The Department of the Prime Minister and Cabinet (DPMC) () is the central public service department of New Zealand charged with providing support and advice to the governor-general, the prime minister and members of the Cabinet of New Zealand.  The department is also charged with centrally leading New Zealand's "national security planning, which includes civil defence."

The department's overall area of responsibility is in helping to provide, at an administrative level, the "constitutional and institutional glue" within New Zealand's parliamentary democracy.

The department along with the State Services Commission, and the Treasury constitute the central agencies or public service departments leading the state sector of New Zealand.

Role
The department serves the Executive branch of government (the governor-general, the prime minister and the Cabinet) through the provision of impartial advice and support services.

In addition to serving the Executive, a major role of the department is to help co-ordinate the work of the core public service departments and ministries.

Supporting the prime minister and Cabinet
The department supports the prime minister's twin roles as leader of the government and chair of Cabinet, and provides three kinds of direct support to the prime minister:
 Support for constitutional issues, including those associated with the formation of governments; and issues associated with the operation of the Cabinet system.
 Overview of government activity and access to information on any and all issues that arise.
 Administrative support to the prime minister (and also to the governor-general).
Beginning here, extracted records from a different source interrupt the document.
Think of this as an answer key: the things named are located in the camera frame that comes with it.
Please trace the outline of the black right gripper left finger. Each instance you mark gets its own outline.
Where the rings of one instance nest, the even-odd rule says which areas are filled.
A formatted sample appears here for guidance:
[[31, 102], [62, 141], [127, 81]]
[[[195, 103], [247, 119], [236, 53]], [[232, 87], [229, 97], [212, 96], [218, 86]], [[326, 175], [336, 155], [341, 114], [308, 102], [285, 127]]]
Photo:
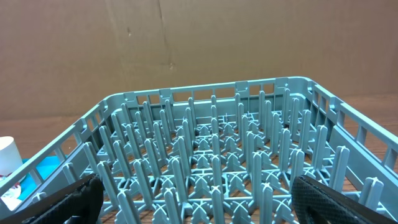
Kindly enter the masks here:
[[3, 218], [1, 223], [96, 223], [104, 199], [99, 175], [90, 174], [31, 206]]

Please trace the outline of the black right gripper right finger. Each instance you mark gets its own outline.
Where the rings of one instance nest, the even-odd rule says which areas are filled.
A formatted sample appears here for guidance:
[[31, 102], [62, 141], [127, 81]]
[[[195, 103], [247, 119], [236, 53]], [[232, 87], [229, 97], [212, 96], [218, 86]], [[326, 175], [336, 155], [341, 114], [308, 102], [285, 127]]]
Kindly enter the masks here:
[[307, 176], [292, 185], [292, 204], [299, 223], [378, 224], [395, 223], [376, 211]]

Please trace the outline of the grey dishwasher rack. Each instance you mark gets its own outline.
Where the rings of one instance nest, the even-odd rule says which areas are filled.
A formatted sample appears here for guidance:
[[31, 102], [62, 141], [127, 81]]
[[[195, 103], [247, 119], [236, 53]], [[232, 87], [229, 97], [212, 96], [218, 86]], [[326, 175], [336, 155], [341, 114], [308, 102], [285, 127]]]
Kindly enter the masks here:
[[[43, 179], [48, 156], [60, 165]], [[97, 174], [96, 223], [299, 223], [307, 175], [396, 222], [396, 163], [395, 135], [306, 77], [116, 93], [1, 182], [37, 186], [1, 220]]]

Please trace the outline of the teal plastic tray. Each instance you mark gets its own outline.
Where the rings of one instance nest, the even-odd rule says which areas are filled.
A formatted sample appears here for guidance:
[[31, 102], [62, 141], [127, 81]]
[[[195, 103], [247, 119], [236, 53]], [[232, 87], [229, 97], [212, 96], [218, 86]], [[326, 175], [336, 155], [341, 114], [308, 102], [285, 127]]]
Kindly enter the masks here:
[[[48, 156], [44, 158], [36, 168], [42, 178], [46, 179], [59, 165], [60, 161], [57, 156]], [[21, 194], [18, 197], [19, 200], [25, 200], [37, 188], [29, 173], [27, 173], [25, 178], [20, 181], [20, 185]]]

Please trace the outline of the crumpled white napkin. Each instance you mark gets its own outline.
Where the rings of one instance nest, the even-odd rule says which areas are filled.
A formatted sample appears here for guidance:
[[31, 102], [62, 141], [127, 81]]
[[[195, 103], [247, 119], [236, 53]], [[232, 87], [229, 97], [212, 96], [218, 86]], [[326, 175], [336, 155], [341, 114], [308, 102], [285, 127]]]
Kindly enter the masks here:
[[21, 204], [22, 200], [19, 199], [19, 197], [21, 196], [21, 192], [22, 187], [20, 183], [16, 183], [1, 196], [2, 201], [5, 203], [9, 210], [14, 210]]

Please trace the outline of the white paper cup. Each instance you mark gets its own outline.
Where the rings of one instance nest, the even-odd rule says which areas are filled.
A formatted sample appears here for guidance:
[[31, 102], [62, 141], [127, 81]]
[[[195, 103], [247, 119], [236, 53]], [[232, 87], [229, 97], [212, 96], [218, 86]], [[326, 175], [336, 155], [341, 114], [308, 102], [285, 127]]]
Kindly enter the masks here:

This includes services to the Prime Minister – such as preparing replies to Parliamentary questions, and dealing with Official Information Act 1982 requests and other correspondence.

Supporting the governor-general
The department also supports the governor-general of New Zealand in carrying out his or her functions to represent the King.

Structure
The department formally came into existence on 1 January 1990, as a result of a report which recommended establishing structures to provide two separate streams of advice to the prime minister; one, a new Government department to supply impartial advice and support to the prime minister and Cabinet (DPMC), and another, a Prime Minister's Private Office (which is not part of DPMC), to provide personal support and media services, and advice of a party political nature.
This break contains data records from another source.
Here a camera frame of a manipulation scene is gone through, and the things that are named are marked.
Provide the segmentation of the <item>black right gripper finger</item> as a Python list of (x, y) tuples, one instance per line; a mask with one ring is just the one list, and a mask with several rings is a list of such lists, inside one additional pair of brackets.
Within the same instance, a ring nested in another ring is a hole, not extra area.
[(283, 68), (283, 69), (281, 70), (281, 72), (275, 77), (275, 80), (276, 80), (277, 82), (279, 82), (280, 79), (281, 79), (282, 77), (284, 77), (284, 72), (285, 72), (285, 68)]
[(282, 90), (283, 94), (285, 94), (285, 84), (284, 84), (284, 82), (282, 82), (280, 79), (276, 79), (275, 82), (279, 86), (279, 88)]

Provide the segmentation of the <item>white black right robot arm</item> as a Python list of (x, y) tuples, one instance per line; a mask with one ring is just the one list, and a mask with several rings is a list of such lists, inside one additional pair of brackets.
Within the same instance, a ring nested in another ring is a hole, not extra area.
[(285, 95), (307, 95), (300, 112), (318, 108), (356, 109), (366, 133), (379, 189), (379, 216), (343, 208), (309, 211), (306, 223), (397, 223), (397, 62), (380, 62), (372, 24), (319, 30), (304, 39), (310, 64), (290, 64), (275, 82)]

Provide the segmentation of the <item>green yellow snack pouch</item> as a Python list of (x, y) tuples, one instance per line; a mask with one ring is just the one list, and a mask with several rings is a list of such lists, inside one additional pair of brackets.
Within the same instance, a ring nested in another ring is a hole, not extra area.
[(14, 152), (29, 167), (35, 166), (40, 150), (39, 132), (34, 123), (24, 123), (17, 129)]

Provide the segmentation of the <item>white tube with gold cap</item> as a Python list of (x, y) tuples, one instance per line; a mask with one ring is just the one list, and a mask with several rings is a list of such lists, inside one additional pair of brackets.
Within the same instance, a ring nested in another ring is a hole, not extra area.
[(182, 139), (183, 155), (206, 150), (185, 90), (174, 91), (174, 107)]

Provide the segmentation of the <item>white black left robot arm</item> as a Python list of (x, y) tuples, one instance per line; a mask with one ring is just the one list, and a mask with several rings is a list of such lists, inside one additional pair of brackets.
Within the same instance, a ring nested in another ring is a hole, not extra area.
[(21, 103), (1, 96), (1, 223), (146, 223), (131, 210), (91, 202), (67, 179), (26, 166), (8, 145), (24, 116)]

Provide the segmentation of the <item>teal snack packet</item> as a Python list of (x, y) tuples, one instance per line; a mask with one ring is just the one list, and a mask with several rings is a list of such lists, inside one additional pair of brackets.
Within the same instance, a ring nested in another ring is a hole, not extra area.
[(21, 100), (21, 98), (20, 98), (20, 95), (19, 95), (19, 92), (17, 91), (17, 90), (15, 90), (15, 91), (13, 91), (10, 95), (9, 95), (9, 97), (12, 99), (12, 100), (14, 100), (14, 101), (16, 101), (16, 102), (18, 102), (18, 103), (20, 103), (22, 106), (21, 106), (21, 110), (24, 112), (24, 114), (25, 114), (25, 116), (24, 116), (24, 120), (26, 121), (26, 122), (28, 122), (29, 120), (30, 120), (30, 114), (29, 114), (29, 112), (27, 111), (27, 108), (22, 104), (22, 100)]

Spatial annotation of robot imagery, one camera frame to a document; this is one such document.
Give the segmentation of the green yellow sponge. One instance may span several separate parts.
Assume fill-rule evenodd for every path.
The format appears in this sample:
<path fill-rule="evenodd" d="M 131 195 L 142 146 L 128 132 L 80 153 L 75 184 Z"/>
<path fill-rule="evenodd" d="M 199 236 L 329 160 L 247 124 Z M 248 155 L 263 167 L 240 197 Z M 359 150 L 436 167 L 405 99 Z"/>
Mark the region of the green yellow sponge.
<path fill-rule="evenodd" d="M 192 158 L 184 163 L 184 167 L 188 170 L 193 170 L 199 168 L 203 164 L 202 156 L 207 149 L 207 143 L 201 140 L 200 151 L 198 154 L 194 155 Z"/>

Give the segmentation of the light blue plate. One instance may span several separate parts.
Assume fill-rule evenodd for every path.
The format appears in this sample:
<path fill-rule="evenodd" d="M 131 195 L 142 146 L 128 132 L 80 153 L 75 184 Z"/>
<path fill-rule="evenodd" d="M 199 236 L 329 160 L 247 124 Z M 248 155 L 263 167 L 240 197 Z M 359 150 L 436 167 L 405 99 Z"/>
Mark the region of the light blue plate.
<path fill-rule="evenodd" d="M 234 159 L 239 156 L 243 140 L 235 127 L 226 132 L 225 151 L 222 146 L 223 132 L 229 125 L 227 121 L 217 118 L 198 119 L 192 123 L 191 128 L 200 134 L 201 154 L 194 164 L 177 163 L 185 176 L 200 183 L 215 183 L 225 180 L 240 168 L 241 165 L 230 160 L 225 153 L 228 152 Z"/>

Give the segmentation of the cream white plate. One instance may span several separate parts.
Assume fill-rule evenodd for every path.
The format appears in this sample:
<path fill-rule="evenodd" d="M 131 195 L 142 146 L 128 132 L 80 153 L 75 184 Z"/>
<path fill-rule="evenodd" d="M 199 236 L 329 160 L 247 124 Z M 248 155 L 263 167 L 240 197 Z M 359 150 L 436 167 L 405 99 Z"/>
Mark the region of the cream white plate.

Government House was added to the department in August 1990. The National Assessments Bureau (formerly known as the External Assessments Bureau) became part of the department on 1 July 1991. Responsibility for civil defence and emergency management was consolidated in the department in 2014 through a business unit called the Ministry for Civil Defence and Emergency Management (MCDEM). MCDEM was superseded by an autonomous departmental agency hosted by DPMC in 2019, the National Emergency Management Agency (NEMA). 
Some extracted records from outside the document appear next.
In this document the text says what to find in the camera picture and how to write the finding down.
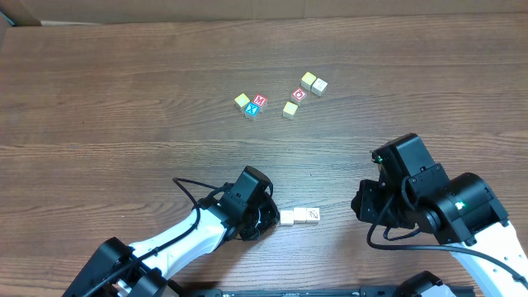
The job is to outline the white block red side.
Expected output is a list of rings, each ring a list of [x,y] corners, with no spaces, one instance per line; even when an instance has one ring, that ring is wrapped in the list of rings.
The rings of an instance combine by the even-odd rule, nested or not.
[[[281,210],[280,211],[280,225],[281,226],[292,226],[295,224],[295,214],[293,210]]]

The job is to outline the yellow top block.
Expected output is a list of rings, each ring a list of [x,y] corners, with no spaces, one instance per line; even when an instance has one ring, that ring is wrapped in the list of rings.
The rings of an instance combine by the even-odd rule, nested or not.
[[[304,224],[307,221],[307,209],[306,208],[294,208],[293,218],[295,224]]]

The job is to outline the white block leaf drawing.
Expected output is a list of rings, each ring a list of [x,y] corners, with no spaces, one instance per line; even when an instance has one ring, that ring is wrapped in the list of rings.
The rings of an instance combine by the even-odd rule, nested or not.
[[[307,208],[306,209],[306,223],[307,224],[318,224],[321,220],[321,214],[319,208]]]

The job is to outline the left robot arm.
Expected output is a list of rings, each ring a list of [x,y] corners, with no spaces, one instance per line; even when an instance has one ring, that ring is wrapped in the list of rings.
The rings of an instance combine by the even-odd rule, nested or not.
[[[173,277],[224,243],[258,240],[280,220],[271,180],[247,166],[234,183],[193,199],[180,223],[144,241],[102,243],[64,292],[67,296],[180,296]]]

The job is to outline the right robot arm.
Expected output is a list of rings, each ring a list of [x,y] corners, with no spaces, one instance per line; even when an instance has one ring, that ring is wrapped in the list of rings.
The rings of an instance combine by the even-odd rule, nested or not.
[[[351,200],[370,224],[367,244],[385,251],[448,252],[486,296],[527,294],[527,255],[491,186],[466,172],[449,178],[422,139],[406,134],[371,153],[376,181]]]
The department is often responsible for coordinating government responses to significant events. It leads the All-of-Government Response to the COVID-19 pandemic in New Zealand and the Government response to the Royal Commission of Inquiry into the Terrorist Attack on the Christchurch Mosques. It previously led and coordinated central government's ongoing role in the recovery and regeneration of greater Christchurch following the earthquakes of 2010 and 2011. The department's Greater Christchurch Group operated from April 2016 until January 2021.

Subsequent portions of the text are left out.